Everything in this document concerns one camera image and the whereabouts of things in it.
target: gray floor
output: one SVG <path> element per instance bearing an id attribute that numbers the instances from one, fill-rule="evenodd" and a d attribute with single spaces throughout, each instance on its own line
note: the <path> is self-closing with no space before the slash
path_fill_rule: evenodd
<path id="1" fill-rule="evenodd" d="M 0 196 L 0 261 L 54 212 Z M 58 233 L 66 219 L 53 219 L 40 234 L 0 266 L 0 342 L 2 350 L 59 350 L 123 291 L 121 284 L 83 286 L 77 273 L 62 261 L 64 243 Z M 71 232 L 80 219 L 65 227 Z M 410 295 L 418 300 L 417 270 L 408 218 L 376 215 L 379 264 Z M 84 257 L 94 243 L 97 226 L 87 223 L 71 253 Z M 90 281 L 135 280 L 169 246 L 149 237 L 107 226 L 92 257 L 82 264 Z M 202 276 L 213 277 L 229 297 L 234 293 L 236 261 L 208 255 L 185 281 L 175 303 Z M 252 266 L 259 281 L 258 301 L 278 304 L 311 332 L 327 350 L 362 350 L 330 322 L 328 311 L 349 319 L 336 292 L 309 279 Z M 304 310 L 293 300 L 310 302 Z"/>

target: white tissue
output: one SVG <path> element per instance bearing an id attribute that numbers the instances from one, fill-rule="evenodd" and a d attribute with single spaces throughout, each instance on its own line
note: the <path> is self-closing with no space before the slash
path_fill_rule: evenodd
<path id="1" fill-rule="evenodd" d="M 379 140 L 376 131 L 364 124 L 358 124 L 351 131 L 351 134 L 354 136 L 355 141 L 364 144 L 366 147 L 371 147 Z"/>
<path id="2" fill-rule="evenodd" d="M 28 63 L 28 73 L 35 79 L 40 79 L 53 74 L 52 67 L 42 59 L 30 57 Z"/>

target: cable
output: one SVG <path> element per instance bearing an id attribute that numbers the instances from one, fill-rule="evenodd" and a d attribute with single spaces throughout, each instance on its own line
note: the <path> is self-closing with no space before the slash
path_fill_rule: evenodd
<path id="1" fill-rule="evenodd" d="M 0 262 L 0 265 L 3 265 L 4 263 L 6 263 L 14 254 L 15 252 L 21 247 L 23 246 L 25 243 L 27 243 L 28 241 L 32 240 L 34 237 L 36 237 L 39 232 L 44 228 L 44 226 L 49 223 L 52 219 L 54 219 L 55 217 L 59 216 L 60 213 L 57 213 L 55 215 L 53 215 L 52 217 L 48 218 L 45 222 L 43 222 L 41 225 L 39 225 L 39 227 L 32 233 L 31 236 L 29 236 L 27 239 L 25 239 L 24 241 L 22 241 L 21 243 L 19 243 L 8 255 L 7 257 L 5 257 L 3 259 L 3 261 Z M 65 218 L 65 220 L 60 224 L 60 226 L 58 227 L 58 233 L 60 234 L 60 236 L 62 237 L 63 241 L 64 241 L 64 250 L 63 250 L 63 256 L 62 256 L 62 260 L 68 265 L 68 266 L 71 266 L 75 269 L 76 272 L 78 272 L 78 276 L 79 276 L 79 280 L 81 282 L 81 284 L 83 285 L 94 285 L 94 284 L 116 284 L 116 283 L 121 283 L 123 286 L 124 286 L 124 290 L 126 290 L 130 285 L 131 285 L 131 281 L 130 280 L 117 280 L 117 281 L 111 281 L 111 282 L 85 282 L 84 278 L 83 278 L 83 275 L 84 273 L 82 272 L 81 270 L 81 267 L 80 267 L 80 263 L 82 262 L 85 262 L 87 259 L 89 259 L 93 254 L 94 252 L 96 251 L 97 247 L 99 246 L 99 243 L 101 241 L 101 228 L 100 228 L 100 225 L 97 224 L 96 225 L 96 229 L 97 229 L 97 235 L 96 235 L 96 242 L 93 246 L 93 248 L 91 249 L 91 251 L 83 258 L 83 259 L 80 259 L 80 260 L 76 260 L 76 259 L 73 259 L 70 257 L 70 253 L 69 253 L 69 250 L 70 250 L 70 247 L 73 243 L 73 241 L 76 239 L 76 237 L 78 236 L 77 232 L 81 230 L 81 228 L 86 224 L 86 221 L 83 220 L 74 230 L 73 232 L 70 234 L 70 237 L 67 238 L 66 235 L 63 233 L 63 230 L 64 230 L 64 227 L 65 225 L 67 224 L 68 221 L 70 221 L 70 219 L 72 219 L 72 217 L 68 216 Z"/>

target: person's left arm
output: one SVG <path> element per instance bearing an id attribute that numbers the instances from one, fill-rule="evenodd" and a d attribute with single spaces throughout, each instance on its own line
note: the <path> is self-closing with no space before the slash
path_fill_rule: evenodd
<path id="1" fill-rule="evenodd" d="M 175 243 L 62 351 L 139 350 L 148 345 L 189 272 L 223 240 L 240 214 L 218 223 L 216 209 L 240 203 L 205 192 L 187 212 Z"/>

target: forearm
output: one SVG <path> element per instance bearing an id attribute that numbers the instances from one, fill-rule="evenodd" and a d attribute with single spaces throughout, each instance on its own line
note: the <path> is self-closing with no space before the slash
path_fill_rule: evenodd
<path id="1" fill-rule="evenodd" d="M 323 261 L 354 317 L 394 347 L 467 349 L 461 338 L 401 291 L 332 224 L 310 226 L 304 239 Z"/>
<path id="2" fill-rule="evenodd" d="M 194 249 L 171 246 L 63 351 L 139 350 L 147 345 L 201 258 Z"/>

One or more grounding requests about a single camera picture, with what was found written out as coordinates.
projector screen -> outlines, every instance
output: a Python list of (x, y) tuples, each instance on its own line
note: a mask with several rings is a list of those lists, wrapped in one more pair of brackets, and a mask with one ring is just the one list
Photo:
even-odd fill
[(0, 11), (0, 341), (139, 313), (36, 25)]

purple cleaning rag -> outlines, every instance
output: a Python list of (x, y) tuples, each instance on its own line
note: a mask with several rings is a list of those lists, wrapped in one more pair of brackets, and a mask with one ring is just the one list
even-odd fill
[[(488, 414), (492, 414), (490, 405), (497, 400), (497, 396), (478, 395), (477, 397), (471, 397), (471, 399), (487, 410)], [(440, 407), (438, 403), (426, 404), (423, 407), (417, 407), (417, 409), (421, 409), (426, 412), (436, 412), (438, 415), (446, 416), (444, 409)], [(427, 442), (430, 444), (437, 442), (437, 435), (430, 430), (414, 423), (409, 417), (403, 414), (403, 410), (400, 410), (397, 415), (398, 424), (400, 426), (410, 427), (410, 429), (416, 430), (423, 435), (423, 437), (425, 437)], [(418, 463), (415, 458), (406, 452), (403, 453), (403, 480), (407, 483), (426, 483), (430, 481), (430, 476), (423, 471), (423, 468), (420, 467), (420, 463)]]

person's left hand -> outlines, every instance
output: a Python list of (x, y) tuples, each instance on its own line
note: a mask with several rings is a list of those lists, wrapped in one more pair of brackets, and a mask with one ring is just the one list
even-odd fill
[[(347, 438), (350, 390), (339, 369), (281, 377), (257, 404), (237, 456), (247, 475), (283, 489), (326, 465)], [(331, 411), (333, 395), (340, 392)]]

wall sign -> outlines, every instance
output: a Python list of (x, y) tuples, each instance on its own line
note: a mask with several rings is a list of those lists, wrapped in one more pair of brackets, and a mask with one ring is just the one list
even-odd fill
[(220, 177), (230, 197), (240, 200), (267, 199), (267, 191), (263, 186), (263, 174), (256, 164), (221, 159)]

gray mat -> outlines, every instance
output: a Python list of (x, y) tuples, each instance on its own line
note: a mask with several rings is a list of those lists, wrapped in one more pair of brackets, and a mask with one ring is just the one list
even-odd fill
══════════════════════════════
PROBLEM STATEMENT: Count how many lines in the listing above hold "target". Supply only that number.

RESPONSE BELOW: 5